» **Your task**: Your answer must be every line of the data that holds the string "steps".

═══

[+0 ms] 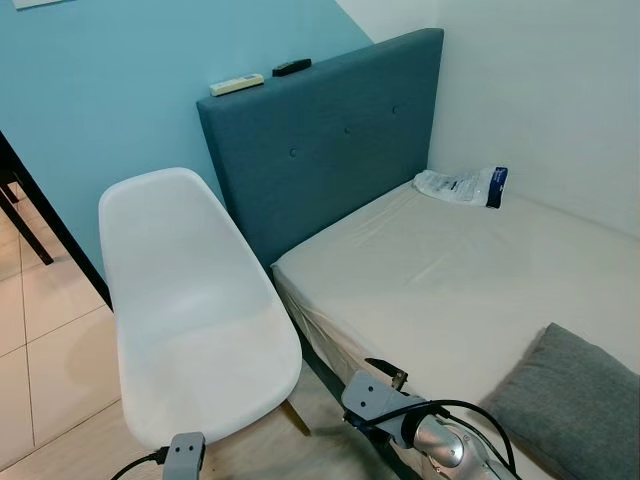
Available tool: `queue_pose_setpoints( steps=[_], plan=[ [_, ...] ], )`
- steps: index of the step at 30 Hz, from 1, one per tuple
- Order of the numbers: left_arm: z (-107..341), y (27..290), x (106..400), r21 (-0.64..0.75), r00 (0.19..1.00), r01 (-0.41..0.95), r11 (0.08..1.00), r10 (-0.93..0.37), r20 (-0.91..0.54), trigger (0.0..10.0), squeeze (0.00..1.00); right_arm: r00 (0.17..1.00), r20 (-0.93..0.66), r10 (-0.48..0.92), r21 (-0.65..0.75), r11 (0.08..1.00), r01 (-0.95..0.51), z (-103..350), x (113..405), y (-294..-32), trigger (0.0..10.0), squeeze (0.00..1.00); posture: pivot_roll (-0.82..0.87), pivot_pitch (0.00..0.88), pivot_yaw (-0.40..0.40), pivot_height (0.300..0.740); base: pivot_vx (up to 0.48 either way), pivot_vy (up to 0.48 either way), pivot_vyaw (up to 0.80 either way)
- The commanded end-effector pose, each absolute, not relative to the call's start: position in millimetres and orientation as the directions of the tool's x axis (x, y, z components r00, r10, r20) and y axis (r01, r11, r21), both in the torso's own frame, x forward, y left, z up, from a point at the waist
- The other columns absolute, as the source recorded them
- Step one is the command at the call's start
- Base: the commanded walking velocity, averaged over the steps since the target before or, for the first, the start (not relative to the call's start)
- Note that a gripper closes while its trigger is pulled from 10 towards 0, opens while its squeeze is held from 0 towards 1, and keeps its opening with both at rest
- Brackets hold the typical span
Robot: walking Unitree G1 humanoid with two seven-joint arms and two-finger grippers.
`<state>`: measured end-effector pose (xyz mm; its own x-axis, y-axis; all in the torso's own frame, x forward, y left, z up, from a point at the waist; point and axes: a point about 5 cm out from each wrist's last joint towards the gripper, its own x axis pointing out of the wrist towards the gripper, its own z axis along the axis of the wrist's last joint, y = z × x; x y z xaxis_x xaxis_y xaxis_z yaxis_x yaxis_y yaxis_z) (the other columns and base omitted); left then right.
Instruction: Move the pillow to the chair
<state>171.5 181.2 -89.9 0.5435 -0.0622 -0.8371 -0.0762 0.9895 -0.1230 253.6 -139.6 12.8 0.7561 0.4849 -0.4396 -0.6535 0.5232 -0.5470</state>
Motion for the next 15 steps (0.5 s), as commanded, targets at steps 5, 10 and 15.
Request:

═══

» **Result of this exercise**:
Available tool: `queue_pose_setpoints( steps=[_], plan=[ [_, ...] ], )`
- steps: index of the step at 30 Hz, from 1, one per tuple
- Base: the commanded walking velocity, averaged over the steps since the target before or, for the first, the start (not relative to the call's start)
Motion for the next 15 steps (0.5 s), as commanded, targets at steps 5, 10 and 15.

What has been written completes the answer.